Un historien rigoureux
Disons maintenant quelques mots
au sujet de l’auteur. Né en 1914, Pierre Nautin reçut d’abord une formation
ecclésiastique au séminaire sulpicien Saint-Irénée de Lyon et soutint une thèse
à l’Institut Catholique de Paris. Il intègre l’Ecole Pratique des Hautes Etudes
en sciences religieuses où il sera l’élève d’Henri-Charles Puech et d'Alphonse
Dain. Entré au CNRS en 1946, Pierre Nautin deviendra directeur d'études à
l'EPHE en 1963, section des sciences religieuses. Il y assurera un séminaire
d’Histoire des dogmes jusqu’en 1982, date a laquelle il prend sa retraite.
Historien de haute culture,
Pierre Nautin fut également l’éditeur d’importants textes de l’antiquité
chrétienne. De 1951 à 1986, il dirigera l’édition, traduira et commentera huit
volumes de la fameuse collection « Sources Chrétiennes »[4]

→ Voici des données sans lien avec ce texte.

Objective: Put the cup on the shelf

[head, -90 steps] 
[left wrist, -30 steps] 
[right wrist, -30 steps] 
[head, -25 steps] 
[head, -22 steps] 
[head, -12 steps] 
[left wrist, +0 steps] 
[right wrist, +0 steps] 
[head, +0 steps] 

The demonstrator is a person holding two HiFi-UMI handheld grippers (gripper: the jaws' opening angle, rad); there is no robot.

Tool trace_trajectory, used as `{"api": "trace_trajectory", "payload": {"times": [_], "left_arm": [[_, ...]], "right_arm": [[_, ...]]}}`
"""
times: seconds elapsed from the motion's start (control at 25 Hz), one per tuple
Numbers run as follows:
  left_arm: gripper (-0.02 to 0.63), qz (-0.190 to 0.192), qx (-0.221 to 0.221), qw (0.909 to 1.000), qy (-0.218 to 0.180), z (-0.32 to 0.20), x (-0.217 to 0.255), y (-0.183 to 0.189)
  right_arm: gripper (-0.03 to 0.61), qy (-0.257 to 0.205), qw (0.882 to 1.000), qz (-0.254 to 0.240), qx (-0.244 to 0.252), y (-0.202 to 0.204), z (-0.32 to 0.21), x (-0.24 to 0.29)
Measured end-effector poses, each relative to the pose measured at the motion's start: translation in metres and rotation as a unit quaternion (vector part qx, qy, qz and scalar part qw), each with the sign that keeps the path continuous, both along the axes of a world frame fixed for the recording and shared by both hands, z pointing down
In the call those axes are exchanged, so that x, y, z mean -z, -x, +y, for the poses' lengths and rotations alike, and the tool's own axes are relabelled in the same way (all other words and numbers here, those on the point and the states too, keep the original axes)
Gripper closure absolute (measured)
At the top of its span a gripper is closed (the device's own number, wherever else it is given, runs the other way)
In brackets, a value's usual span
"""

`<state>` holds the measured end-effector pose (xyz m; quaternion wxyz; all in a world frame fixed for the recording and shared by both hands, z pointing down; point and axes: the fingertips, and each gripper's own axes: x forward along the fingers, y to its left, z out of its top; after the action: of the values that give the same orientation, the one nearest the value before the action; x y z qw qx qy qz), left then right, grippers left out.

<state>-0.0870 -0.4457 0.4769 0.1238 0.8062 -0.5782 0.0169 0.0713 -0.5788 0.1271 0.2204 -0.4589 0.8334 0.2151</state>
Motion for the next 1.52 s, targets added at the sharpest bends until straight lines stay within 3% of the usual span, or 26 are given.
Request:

aux éditions du Cerf. Ce qui ne l’empêchera pas, dans un même temps, de
sévèrement critiquer certains volumes paru dans cette même collection :
« Pour l'honneur de la patristique française, nous réclamons des
introductions plus substantielles, des textes mieux étudiés et des traductions
beaucoup plus précises. »[5]
écrit-il en 1950 au grand de Claude Mondésert qui, avec de Lubac et Daniélou,
fonda la collection[6]. La rigueur, on le constate, ne laisse aucune place au
compromis…
Après avoir consacré sa vie à la
littérature patristique et beaucoup œuvré à une meilleure connaissance de
l’histoire du christianisme ancien et des dogmes, Pierre Nautin mourut la plume
à la main, le 16 février 1997. Il achevait alors la rédaction de sa dernière
étude historique sur le noyau primitif des Evangiles synoptiques : L’évangile retrouvé. Jésus et l’évangile primitif.
G.M.
Œuvres de Pierre Nautin aux éditions Beauchesne :
(pour en savoir plus, il vous suffit de cliquer sur le livre)
[1] Henri de
Lubac, Recherches dans la foi. Trois études sur Origène, saint Anselme et la philosophie chrétienne, éd.

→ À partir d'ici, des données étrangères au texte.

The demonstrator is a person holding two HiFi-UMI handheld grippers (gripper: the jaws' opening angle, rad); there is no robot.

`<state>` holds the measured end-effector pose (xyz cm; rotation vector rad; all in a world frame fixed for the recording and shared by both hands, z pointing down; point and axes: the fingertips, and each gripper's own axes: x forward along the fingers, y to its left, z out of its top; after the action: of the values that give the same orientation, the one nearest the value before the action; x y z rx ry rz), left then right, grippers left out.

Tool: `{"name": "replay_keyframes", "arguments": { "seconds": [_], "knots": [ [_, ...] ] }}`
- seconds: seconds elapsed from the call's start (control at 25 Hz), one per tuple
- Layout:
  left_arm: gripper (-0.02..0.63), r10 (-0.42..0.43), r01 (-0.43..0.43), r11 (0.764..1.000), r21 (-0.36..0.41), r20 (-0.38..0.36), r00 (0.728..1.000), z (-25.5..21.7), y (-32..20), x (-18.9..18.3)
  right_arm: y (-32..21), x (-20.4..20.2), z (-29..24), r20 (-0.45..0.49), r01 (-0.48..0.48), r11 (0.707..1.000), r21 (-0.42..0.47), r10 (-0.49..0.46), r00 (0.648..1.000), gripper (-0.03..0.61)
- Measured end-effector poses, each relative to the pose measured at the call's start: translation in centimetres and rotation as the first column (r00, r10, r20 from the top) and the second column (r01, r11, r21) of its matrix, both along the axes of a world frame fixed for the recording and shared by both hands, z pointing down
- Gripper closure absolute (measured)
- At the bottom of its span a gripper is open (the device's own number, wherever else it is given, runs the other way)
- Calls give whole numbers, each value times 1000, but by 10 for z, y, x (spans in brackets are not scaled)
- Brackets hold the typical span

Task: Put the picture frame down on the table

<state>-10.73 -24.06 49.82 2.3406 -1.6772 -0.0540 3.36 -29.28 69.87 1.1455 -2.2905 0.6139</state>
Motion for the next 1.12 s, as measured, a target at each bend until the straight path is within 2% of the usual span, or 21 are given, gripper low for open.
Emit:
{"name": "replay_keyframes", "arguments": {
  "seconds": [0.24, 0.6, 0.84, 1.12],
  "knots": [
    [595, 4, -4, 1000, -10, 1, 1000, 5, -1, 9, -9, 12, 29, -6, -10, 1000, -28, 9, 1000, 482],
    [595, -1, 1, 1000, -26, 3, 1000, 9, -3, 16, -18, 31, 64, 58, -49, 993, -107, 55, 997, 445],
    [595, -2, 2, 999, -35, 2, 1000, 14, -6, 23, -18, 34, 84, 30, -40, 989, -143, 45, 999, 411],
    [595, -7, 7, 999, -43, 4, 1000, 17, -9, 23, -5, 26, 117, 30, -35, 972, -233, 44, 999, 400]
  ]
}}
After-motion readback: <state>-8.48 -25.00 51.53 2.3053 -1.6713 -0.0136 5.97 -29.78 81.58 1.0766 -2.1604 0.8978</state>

Beauchesne, coll. Bibliothèque des Archives de philosophie, 1979, p. 78.
[2] Pierre
Nautin, L'évangile retrouvé. Jésus et
l'évangile primitif, éd. Beauchesne, coll. Christianisme Antique, 1998, p.
X.
[3] Au sujet
des papyrus de Toura et de leur découverte
consulter : http://www.persee.fr/doc/rhr_0035-1423_1946_num_131_1_5477
[4] On
pourra consulter ici la liste détaillée des contributions de Nautin : http://www.sources-chretiennes.mom.fr/index.php?pageid=collaborateurs&id=818&sourcepg=reimpression&idsource=37
[5] Pierre
Nautin, « Théophile d'Antioche. Trois livres à Autolycus », in Revue de
l'histoire des religions, année 1950, volume 138, numéro 2, p. 249.
[6] Pour en
apprendre plus à ce sujet, on se reportera
au passionnant livre d’Etienne Fouilloux, La collection « Source
Chrétiennes ». Editer les Pères de l’Eglise au XXe siècle, éd. Cerf, 2011.